We grilled something for dinner, but I do not remember what it was at this point.  Did I mention how much I love the little Weber Q1200 grill that Jeri got me for my birthday?  It's great!  Cooks like a dream.

Day 6 -- 2/27/16:  Today, we explored the park, or at least as much as we could because of the vast size of it.  We went to the Rio Grande overlook, where Jeri was thrilled to see Mexicans illegally wading back and forth across the river.  She even got some pictures.    They hand-make trinkets, walking sticks, and such and wade over to the US side and lay them out on a big rock, along with an honor system payment can.  Then they go back over to Mexico, wait a while, then wade back across to collect their money.  We were told to not buy these things as it encourages illegal crossings and the items are considered contraband and can be confiscated by the border patrol, but hey, the BP know it's going on and the BP doesn't seem to care--after all, they aren't coming over to stay.

Between the two tourists is the rock with the "contraband" on it.  That's the Rio Grande and Mexico on the other side.
The Rio Grande and Mexico on the other side
My F150 with Mexico in the background. What a beautiful, rugged place this is!
Big Bend has the only entry portal at a national park in the country located near here.  It has a Border Patrol/Customs person stationed there in a small, but nice, modern building.  It's called the Boquillas Crossing.  We talked to the BP guy on duty and he said we could be taken on a short boat ride across the river into Mexico and either walk or ride burros into the little village called Boquillas Del Carmen.  He said there were some really good food restaurants there and some shopping.  We saw a couple coming back into the USA and she was ecstatic about some kind of cloth she had purchased.

Now here is where I will admit I was a stick in the mud--Jeri wanted to cross over and we did have our passports with us, but I did not want to, primarily because I did not want to leave our pup alone in the trailer for the length of time it would take to do it.  In retrospect I should have taken Jeri over.  Oh well, next time.

Slick Rock
Over on the west side4 of the park at the Selenas Overlook
We also spent some time driving up a 4x4 high-clearance gravel/dirt road (Maverick Road) from near the Santa Elena overlook up to the West park entrance (Maverick Junction) on highway 118.  Here are some pictures.

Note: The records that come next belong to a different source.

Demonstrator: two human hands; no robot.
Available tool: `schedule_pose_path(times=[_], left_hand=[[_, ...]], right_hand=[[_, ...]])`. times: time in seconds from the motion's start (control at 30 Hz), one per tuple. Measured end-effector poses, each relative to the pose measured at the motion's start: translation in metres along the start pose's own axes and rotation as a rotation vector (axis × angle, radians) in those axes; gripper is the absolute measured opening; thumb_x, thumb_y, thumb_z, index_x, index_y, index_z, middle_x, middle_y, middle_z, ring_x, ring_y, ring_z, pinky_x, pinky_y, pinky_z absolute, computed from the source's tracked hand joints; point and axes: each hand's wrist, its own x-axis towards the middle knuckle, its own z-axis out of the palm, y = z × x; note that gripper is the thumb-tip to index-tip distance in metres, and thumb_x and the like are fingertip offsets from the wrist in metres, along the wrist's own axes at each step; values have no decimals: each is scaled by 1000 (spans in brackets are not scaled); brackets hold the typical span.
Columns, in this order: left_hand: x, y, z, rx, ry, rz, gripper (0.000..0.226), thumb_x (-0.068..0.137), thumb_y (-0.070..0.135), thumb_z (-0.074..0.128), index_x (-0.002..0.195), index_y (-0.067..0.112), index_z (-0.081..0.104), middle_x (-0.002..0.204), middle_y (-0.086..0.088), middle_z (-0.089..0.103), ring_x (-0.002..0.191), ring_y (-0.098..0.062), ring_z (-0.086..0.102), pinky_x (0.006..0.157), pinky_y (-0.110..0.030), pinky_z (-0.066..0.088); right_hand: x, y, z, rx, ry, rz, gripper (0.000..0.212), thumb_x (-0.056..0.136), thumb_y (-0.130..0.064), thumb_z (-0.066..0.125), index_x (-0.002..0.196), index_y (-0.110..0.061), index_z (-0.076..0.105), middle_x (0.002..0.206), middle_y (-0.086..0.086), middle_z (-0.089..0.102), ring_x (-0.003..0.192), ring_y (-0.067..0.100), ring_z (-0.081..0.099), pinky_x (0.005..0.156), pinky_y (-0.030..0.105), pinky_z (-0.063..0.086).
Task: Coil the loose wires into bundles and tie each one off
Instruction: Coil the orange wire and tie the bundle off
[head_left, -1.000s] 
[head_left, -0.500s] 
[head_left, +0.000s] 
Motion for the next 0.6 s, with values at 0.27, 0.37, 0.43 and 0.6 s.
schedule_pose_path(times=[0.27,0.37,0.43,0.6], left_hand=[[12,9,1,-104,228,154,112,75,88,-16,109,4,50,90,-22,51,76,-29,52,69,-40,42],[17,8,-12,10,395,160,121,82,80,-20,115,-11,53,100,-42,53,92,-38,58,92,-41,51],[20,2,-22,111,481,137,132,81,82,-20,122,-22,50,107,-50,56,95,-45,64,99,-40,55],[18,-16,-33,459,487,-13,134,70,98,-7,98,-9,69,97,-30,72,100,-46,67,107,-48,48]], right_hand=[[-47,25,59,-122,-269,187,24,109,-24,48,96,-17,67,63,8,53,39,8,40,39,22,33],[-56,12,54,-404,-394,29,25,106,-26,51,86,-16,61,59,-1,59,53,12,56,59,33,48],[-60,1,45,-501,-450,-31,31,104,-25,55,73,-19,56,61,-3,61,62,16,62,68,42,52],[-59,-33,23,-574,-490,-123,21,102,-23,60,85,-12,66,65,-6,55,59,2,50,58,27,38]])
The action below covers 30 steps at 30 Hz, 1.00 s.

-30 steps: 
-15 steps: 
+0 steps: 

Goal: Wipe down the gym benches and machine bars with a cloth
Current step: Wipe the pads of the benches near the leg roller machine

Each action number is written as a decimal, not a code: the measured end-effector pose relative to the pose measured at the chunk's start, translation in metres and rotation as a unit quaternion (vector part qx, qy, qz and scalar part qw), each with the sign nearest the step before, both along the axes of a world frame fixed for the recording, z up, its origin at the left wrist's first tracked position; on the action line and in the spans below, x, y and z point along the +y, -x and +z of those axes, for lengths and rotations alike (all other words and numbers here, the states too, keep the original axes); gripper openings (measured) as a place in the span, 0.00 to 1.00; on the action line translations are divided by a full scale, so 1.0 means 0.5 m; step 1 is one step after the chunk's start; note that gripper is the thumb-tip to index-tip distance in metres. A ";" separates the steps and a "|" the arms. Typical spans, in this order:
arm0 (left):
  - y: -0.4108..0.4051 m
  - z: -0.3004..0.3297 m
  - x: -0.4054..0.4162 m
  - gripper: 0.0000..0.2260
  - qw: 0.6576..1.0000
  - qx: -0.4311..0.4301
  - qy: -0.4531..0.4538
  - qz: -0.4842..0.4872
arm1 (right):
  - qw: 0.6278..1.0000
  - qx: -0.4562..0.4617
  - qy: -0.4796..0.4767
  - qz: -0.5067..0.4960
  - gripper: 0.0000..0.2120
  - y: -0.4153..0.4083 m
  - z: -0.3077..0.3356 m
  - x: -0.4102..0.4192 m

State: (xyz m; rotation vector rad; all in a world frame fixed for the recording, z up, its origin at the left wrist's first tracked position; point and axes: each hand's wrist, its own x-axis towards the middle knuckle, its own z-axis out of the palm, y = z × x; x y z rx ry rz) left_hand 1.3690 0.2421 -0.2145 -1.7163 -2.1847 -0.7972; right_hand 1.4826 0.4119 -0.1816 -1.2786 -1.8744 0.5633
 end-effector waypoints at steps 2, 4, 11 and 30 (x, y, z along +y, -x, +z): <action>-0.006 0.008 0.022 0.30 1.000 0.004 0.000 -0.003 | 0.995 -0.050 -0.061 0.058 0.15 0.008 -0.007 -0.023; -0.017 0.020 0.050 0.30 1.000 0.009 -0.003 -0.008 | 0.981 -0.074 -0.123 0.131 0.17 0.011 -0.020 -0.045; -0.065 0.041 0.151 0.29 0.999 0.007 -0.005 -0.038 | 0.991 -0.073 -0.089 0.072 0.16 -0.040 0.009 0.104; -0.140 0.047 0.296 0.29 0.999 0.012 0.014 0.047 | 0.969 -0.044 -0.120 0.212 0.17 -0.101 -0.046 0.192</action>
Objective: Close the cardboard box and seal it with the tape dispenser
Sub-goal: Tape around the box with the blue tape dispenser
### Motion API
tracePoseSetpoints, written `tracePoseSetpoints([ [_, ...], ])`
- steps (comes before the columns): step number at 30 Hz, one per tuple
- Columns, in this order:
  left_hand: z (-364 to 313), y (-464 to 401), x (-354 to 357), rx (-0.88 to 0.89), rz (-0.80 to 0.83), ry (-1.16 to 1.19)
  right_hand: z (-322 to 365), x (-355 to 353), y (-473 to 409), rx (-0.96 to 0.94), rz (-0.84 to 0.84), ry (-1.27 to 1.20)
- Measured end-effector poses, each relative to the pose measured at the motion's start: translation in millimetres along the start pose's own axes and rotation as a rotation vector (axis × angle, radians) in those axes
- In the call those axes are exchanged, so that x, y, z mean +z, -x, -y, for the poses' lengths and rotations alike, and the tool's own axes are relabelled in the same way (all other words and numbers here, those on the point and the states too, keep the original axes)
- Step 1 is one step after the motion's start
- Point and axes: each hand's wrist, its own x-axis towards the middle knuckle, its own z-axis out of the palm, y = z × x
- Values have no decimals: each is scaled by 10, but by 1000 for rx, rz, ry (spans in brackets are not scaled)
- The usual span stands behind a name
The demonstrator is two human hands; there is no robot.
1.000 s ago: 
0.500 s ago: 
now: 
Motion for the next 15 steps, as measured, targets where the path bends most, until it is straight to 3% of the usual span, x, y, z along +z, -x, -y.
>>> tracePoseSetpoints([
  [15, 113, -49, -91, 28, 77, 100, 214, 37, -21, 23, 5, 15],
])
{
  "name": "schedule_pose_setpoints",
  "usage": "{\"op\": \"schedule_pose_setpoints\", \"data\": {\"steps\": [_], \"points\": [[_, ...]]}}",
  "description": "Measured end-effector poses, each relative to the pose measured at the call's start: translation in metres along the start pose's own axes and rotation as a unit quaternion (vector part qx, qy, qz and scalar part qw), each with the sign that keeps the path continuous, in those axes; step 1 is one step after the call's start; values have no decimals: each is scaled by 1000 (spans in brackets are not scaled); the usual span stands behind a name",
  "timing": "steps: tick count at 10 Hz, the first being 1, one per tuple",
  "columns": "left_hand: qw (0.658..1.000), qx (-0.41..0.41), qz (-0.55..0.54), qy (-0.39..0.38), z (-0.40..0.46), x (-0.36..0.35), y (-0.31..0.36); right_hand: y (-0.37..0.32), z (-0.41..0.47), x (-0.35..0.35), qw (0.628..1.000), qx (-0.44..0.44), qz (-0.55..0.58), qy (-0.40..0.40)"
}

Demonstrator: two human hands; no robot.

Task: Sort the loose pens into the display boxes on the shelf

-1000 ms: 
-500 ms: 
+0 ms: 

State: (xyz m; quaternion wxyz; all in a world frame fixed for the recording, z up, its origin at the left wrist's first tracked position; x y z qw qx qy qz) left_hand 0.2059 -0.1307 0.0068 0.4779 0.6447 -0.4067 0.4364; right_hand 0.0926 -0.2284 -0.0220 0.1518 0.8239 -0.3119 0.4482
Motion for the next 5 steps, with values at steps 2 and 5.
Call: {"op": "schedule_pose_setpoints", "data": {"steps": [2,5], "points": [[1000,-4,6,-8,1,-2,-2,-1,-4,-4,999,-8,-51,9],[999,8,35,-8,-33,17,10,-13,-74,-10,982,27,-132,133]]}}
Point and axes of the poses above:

Me driving on the 4x4 road--not bad here.
Beautifully rugged country. 
Rough, dry country this 4x4 road passes through.
Jeri taking some pictures--this was a very rough road in places, but with some beautiful scenery.
I believe this may be a Joshua tree (sadly I am no fauna expert).
Out in the middle of nowhere on Maverick Road we ran across a stick and mud hut.  It had a historical marker telling that some highly respected man and his wife raised a family of eight while living in it.  Hard to believe.  Dirt floor (probably covered with skins or rugs back then), maybe 25' or so long and 10' wide, half in the ground.  

Pretty colors!
Kind of similar to the Painted Desert in Northeast Arizona, but this is in Big Bend. 
That evening, at dusk, we drove up the Old Ore Road (another high clearance 4x4 only road) a mile or so and parked, hoping to see some wildlife as night settled in.  It was totally quiet and peaceful and the stars were awesome, but I think the only wildlife we saw was a jack rabbit.

It was a really fun day seeing the sights of Big Bend and there are many, many sights to see.  I highly recommend that should any of you ever have the opportunity to go to Big Bend National Park you make the effort.  It is a truly awesome place.  I wish we had spent at least another full day and night there.

Day 7 -- 2/28/16:  We said good-bye to Big Bend at 10:00 AM this morning, after dumping our gray tank at the dump station, leaving via the Maverick Junction (West entrance) on highway 118 north to Alpine, then west and north on US-90 to Van Horn, TX where we got back on I-10, heading west to El Paso.  We saw a lot of really great scenery along the way.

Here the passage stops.